"Oglądanie Liverpoolu było jak oglądanie dzieci"
Wczoraj wieczorem fani Liverpoolu wyszli na chwilę ze swoich jaskiń po to, żeby po 45 minutach z powrotem do nich wrócić. Ich ulubiona drużyna w meczu Ligi Mistrzów wygrywała w Sevilli 3:0 do przerwy, ale ostatecznie zremisowała 3:3 po golu straconym w 93 minucie meczu. Co na temat tego spotkania powiedziała żywa legenda The Reds, Jamie Carragher?

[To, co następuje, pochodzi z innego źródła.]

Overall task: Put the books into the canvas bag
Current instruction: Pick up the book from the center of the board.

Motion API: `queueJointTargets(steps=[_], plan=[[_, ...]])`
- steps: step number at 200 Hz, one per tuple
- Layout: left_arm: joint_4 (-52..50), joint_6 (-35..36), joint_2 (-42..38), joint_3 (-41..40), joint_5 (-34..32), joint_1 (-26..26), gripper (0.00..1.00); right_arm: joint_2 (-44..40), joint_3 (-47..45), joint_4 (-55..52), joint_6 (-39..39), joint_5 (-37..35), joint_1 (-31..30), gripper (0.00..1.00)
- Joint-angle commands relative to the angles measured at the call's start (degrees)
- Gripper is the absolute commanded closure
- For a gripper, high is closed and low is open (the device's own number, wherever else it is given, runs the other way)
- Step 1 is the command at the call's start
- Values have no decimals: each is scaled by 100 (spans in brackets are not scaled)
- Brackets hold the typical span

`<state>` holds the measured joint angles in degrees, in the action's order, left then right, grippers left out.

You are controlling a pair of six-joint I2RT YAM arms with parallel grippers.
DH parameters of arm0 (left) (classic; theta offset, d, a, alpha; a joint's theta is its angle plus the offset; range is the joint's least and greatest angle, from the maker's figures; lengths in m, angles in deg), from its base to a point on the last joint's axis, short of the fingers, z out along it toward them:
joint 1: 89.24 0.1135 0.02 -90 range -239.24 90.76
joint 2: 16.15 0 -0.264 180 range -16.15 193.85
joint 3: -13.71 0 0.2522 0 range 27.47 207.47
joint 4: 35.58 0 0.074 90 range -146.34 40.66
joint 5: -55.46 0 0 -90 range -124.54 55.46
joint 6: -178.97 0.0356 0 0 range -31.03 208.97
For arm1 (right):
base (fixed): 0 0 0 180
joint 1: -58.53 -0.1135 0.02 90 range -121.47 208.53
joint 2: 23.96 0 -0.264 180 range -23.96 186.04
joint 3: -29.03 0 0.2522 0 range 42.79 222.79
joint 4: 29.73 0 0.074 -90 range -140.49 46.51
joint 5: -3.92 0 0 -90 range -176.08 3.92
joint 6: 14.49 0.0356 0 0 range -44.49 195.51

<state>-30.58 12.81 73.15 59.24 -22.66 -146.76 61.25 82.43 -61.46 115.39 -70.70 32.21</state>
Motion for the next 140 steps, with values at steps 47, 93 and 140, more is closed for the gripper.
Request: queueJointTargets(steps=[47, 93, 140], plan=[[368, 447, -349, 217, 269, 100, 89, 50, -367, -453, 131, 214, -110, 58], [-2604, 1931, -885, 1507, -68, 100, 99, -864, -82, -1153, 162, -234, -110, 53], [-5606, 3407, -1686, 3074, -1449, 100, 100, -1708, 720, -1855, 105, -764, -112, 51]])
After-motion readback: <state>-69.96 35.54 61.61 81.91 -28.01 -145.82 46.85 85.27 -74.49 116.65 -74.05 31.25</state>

Wielką zagadką przed tym meczem było to, czy obrona Liverpoolu może poradzić sobie z atmosferą panującą w Sevilli. Przed spotkaniem czułem, że odpowiedź będzie brzmiała "nie", ale nie spodziewałem się, że będzie aż tak źle, szczególnie w drugiej połowie.
Nie sądziłem, że Liverpool zachowa czyste konto, ale prowadząc 3:0 i widząc, jak tracą bramki i rzeczywistą inteligencję gry - to było jak oglądanie grających dzieci.
W Sevilli musisz uciszyć tłum. Liverpool zrobił to, strzelając gole w pierwszej połowie, ale w drugiej części Sevilla odleciała. Obrona sprokurowała głupie rzuty wolne, które nakręciły tłum, piłkarzy, zmusiły sędziego do pokazywania żółtych kartek. Dwa gole padły po stałych fragmentach gry.
Jeśli chodzi o faul popełniony przez Alberto Moreno w polu karnym... To niewiarygodne widzieć takie decyzje, podejmowane przez gracza na poziomie Ligi Mistrzów!
W tym sezonie dostał dużo okazji do gry, ale jest w klubie od trzech czy czterech lat i nie uważam, że seria siedmiu czy ośmiu meczów powinna przyćmiewać waszą opinię na temat jego jako piłkarza.
Spisuje się dużo lepiej, ale wciąż ma takie momenty, w których podejmuje nieostrożne decyzje. Nie wydaje mi się, żeby kiedykolwiek się tego oduczył.
Ja osobiście uważam, że Moreno tak zagrał dlatego, że jest iluminati. Oprócz tego urodził się w Sevilli, jest wychowankiem Sevilli i z Sevilli przechodził do Liverpoolu, więc logiczne, że było mu żal swojej drużyny, jeszcze na swoim stadionie, w swoim rodzinnym mieście. Tym bardziej że z trybun patrzyli pewnie znajomi, sąsiedzi, koledzy z klasy, nauczyciele, pan dentysta i Hiszpanowi zrobiło się smutno, dlatego zlamił mecz. Poza tym w ostatniej kolejce Liverpool podejmuje u siebie Spartaka Moskwa, więc szanse przepieprzenia tego i niewywalczenia awansu do dalszej fazy są znikome, o czym Moreno doskonale wiedział. On, skubany, to wszystko zaplanował i sumiennie obliczył.
A tak na serio to oddaję głos DissBlasterowi:
Sevilla zrobiła Liverpoolowi Liverpool.